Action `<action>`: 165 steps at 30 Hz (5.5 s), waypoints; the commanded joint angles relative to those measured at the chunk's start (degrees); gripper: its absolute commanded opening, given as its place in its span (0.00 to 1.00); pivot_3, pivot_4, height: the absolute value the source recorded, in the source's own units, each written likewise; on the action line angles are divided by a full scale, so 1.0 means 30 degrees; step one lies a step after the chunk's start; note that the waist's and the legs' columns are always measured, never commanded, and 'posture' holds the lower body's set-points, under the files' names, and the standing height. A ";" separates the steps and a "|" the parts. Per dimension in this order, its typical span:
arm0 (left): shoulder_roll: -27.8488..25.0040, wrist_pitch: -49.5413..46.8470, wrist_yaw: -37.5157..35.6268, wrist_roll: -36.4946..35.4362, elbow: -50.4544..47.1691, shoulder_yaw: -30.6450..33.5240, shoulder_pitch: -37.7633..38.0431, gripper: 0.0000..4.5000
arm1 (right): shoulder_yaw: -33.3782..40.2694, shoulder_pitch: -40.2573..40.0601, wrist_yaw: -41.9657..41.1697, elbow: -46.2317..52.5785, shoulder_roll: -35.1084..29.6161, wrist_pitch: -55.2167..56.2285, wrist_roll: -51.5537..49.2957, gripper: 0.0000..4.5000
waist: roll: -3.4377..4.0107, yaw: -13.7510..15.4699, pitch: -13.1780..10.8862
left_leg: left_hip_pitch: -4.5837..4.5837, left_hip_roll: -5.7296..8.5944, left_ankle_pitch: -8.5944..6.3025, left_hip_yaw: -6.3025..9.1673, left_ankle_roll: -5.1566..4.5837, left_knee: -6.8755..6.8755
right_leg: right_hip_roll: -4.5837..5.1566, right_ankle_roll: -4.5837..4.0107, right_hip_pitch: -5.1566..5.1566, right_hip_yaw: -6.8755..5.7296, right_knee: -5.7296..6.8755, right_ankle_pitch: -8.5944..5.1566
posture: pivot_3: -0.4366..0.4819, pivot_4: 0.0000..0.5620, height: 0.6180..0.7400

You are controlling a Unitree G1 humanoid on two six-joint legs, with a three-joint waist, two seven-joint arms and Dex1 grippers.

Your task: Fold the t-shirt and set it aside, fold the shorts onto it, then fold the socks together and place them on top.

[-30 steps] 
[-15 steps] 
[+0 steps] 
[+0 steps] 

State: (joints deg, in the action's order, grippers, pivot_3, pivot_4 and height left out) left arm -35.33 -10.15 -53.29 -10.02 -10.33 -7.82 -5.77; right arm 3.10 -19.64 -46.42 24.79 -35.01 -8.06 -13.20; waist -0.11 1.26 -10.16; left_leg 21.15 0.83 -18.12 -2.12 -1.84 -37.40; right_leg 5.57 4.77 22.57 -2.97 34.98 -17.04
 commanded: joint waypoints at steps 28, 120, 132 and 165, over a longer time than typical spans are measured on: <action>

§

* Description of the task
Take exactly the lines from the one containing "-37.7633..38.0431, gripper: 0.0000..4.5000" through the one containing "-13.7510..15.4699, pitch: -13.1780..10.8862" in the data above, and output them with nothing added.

* Problem solution
arm0 (left): shoulder_roll: -27.8488..25.0040, wrist_pitch: -49.5413..46.8470, wrist_yaw: -37.5157..35.6268, wrist_roll: -36.4946..35.4362, elbow: -50.4544..47.1691, shoulder_yaw: -30.6450..33.5240, shoulder_pitch: -37.7633..38.0431, gripper: 0.0000..4.5000
arm1 (right): shoulder_yaw: -33.3782..40.2694, shoulder_pitch: -40.2573..40.0601, wrist_yaw: -41.9657..41.1697, elbow: -46.2317..52.5785, shoulder_roll: -35.1084..29.6161, wrist_pitch: -55.2167..56.2285, wrist_roll: -51.5537..49.2957, gripper: 0.0000..4.5000
waist: roll: -3.4377..4.0107, yaw: -13.7510..15.4699, pitch: -13.1780..10.8862

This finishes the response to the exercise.